INFORMATION PROVIDED: Begin
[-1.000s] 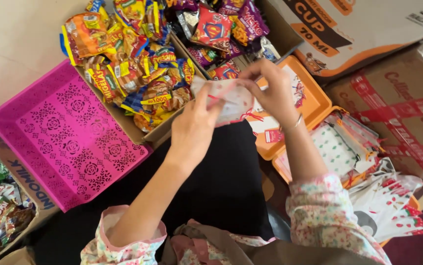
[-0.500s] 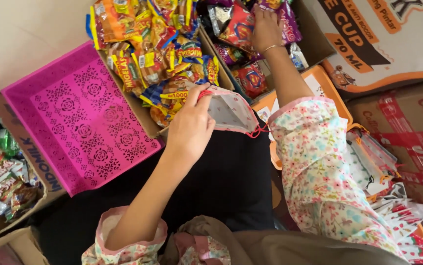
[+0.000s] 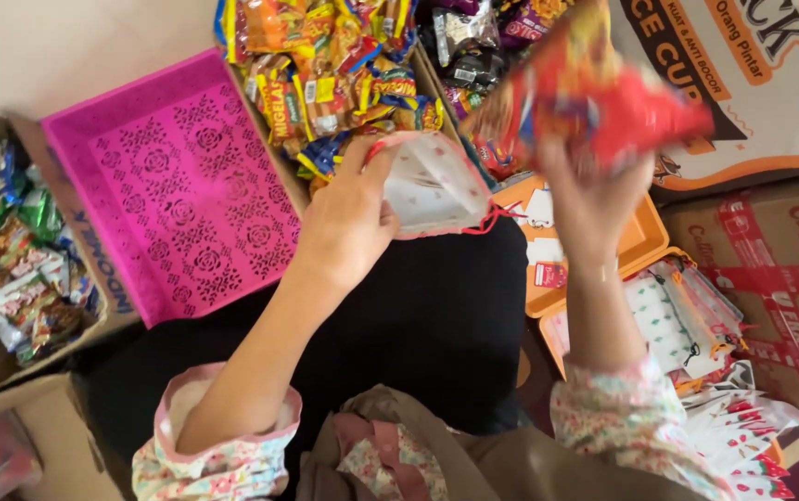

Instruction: Packing various small snack items into individual plastic gift bags.

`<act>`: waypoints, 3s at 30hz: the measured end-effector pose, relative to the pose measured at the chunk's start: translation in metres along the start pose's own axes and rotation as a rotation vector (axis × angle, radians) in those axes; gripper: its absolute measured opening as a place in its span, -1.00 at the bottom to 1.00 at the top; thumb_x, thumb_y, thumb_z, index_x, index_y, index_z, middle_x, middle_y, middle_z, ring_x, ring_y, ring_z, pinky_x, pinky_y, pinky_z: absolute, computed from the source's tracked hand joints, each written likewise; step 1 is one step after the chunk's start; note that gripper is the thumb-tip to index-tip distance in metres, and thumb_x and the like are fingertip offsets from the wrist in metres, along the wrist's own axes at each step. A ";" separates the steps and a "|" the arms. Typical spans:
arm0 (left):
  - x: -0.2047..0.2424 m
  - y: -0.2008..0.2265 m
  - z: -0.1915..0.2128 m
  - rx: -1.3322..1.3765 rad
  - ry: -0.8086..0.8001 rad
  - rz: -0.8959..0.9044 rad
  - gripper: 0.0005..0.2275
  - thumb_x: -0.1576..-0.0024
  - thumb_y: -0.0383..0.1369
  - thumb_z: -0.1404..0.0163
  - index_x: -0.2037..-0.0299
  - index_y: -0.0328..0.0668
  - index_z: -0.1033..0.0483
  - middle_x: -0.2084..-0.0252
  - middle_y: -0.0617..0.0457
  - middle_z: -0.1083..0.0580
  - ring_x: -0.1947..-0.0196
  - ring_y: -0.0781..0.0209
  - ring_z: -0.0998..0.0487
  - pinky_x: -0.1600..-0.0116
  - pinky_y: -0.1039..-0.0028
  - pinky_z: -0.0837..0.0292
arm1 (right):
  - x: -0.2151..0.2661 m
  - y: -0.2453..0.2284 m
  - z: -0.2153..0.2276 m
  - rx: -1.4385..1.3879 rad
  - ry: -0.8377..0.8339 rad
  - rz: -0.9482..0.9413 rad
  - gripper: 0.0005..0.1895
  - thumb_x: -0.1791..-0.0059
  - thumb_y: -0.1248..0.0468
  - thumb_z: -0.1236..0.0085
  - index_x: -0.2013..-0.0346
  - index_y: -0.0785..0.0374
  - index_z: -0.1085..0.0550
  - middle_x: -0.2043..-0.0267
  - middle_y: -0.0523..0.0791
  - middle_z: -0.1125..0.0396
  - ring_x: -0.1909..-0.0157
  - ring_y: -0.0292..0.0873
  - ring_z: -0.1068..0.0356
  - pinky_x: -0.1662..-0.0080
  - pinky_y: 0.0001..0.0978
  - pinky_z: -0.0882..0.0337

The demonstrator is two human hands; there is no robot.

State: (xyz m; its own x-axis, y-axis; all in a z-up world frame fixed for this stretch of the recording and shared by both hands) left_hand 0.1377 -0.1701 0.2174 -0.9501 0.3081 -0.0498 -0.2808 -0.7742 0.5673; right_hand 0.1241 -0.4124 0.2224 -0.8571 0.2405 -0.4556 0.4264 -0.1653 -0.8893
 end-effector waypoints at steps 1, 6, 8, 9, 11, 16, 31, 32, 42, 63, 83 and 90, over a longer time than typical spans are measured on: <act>0.003 0.000 0.003 0.001 0.006 0.005 -0.43 0.09 -0.56 0.00 -0.23 -0.14 -0.34 -0.29 -0.01 -0.30 0.19 -0.30 -0.57 0.11 0.06 -0.53 | 0.015 -0.010 -0.006 -0.002 -0.007 0.002 -0.48 -0.09 0.56 -0.14 -0.29 0.40 -0.16 -0.13 0.11 -0.27 0.05 -0.01 -0.45 0.17 -0.31 -0.64; 0.020 -0.015 0.010 0.220 -0.051 0.043 -0.47 0.03 -0.44 -0.01 -0.23 -0.01 -0.36 -0.22 -0.02 -0.31 -0.02 -0.51 -0.50 -0.01 -0.24 -0.51 | 0.082 -0.008 -0.035 0.550 -0.187 0.195 -0.36 0.21 0.29 -0.60 0.06 0.47 -0.35 0.11 0.17 -0.40 -0.01 0.14 -0.45 0.02 -0.19 -0.39; 0.032 -0.016 0.017 0.211 0.021 -0.026 -0.54 0.05 -0.48 -0.03 -0.13 -0.12 -0.42 -0.14 -0.10 -0.37 0.00 -0.46 -0.52 0.01 -0.18 -0.51 | 0.095 0.002 -0.046 0.688 -0.280 0.285 -0.43 0.20 0.26 -0.54 0.09 0.41 -0.37 0.13 0.07 -0.38 0.05 0.10 -0.45 0.09 -0.18 -0.42; 0.038 -0.015 0.021 0.199 0.085 -0.099 -0.61 0.08 -0.51 -0.05 -0.02 -0.22 -0.47 -0.05 -0.17 -0.44 0.02 -0.41 -0.54 0.02 -0.12 -0.51 | 0.101 0.008 -0.053 0.829 -0.365 0.371 -0.50 0.18 0.22 -0.48 0.12 0.35 -0.39 0.15 -0.02 -0.36 0.11 0.05 -0.45 0.16 -0.16 -0.46; 0.051 -0.020 0.017 0.189 0.135 -0.108 -0.60 0.10 -0.53 -0.05 -0.01 -0.22 -0.47 -0.06 -0.12 -0.44 0.02 -0.35 -0.55 0.02 -0.07 -0.53 | 0.103 -0.012 -0.066 0.861 -0.445 0.417 -0.54 0.16 0.20 -0.44 0.17 0.37 -0.38 0.18 -0.02 -0.34 0.11 0.05 -0.43 0.19 -0.20 -0.47; 0.080 -0.017 0.013 0.079 0.142 -0.146 -0.56 0.08 -0.55 -0.02 -0.07 -0.12 -0.50 -0.13 0.00 -0.43 0.00 -0.19 -0.58 0.07 0.08 -0.59 | 0.101 -0.029 -0.107 1.088 -0.650 0.493 -0.38 0.30 0.10 -0.49 0.10 0.30 -0.40 0.19 -0.10 -0.35 0.00 -0.10 -0.40 0.14 -0.36 -0.51; 0.067 -0.082 -0.004 0.164 0.240 0.014 -0.43 0.10 -0.53 0.00 -0.23 -0.15 -0.43 -0.27 -0.01 -0.35 -0.08 -0.24 -0.56 -0.11 0.00 -0.57 | 0.056 0.012 -0.189 1.228 -0.874 0.724 -0.89 0.13 0.27 -0.17 0.46 -0.10 -0.57 0.47 -0.33 -0.40 0.55 -0.20 -0.43 0.52 -0.32 -0.39; 0.064 -0.094 -0.004 0.228 0.268 0.061 -0.42 0.10 -0.53 -0.01 -0.24 -0.22 -0.42 -0.26 -0.08 -0.36 -0.12 -0.28 -0.53 -0.14 0.02 -0.55 | 0.040 -0.020 -0.188 0.872 -0.825 0.545 -0.93 0.07 0.42 -0.14 0.40 0.19 -0.54 0.47 -0.12 -0.41 0.49 0.09 -0.43 0.47 -0.12 -0.41; 0.057 -0.127 0.008 0.644 0.270 0.174 -0.40 0.07 -0.73 0.05 -0.29 -0.34 -0.33 -0.32 -0.02 -0.33 0.34 0.35 -0.44 0.35 0.65 -0.40 | -0.021 0.180 -0.220 0.872 -0.727 0.539 -0.38 0.30 0.27 -0.41 -0.06 0.09 -0.50 -0.17 -0.14 -0.37 -0.12 0.06 -0.27 -0.13 -0.14 -0.38; 0.107 -0.148 0.029 0.540 0.482 0.042 -0.36 0.09 -0.62 0.03 -0.33 -0.27 -0.34 -0.27 -0.28 -0.33 -0.32 -0.32 -0.36 -0.40 0.06 -0.27 | 0.048 -0.031 -0.196 0.172 -0.864 0.274 -0.38 0.18 0.52 -0.27 -0.19 0.33 -0.40 -0.12 0.13 -0.32 -0.20 0.32 -0.38 -0.11 0.13 -0.44; 0.321 -0.323 0.185 0.798 1.075 0.165 -0.38 0.01 -0.76 0.22 -0.34 -0.23 -0.31 -0.41 0.03 -0.27 -0.16 0.13 -0.44 0.01 0.59 -0.42 | 0.129 -0.039 -0.567 -0.118 -0.802 0.547 -0.89 -0.10 0.46 -0.14 0.09 0.29 -0.51 0.37 -0.12 -0.43 0.48 -0.26 -0.29 0.39 -0.45 -0.29; 0.361 -0.343 0.192 0.842 1.089 0.323 -0.42 -0.12 -0.72 0.19 -0.39 -0.15 -0.25 -0.33 -0.03 -0.27 0.24 0.27 -0.45 0.34 0.65 -0.43 | 0.223 0.097 -0.659 0.205 -1.263 0.574 -0.66 0.07 0.25 -0.10 0.04 0.29 -0.59 0.21 0.05 -0.52 0.30 0.08 -0.45 0.23 -0.15 -0.42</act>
State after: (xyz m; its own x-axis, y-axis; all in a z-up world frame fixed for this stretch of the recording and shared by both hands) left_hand -0.0828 0.3133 0.1627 -0.6925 -0.6913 -0.2063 -0.2378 -0.0512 0.9700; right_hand 0.1648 0.2555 0.0083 -0.3046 -0.9008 -0.3094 0.8461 -0.1067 -0.5222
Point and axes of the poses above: each hand's wrist, its own x-axis away from the middle knuckle, its own z-axis out of the back of the hand, y = z × x, the point moved 3 cm from there along -x, towards the middle knuckle
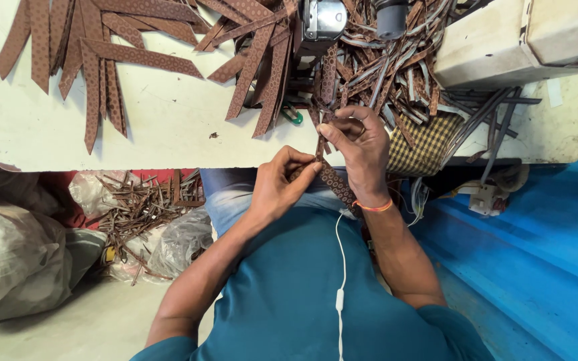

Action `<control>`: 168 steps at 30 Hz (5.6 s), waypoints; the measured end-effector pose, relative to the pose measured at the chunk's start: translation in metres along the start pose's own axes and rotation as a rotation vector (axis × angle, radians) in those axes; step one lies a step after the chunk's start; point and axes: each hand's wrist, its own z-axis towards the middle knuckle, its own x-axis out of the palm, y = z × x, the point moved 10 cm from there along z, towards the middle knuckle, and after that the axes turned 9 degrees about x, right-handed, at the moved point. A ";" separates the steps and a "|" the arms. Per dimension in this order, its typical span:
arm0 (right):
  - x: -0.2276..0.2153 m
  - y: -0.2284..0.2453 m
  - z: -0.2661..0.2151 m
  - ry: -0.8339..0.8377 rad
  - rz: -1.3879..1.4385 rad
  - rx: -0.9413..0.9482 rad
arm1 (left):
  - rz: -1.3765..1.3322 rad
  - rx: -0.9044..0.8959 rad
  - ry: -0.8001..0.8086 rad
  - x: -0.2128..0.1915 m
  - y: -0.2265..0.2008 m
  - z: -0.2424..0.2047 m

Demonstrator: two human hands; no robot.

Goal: The person repeatedly picks up brown patterned fabric strips, folds them, and feeds them into a sewing machine. The person uses both hands to guide the material through the machine and then places the stitched strips into a growing pile on the table.

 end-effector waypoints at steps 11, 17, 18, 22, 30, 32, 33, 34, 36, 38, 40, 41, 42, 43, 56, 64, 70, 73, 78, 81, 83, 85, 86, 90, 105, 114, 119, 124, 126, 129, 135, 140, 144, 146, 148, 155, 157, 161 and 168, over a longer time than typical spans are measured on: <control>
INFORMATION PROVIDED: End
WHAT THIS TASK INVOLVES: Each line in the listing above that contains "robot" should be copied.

RESPONSE TO THE TASK:
The demonstrator is two human hands; there is no robot.
Demonstrator: two human hands; no robot.

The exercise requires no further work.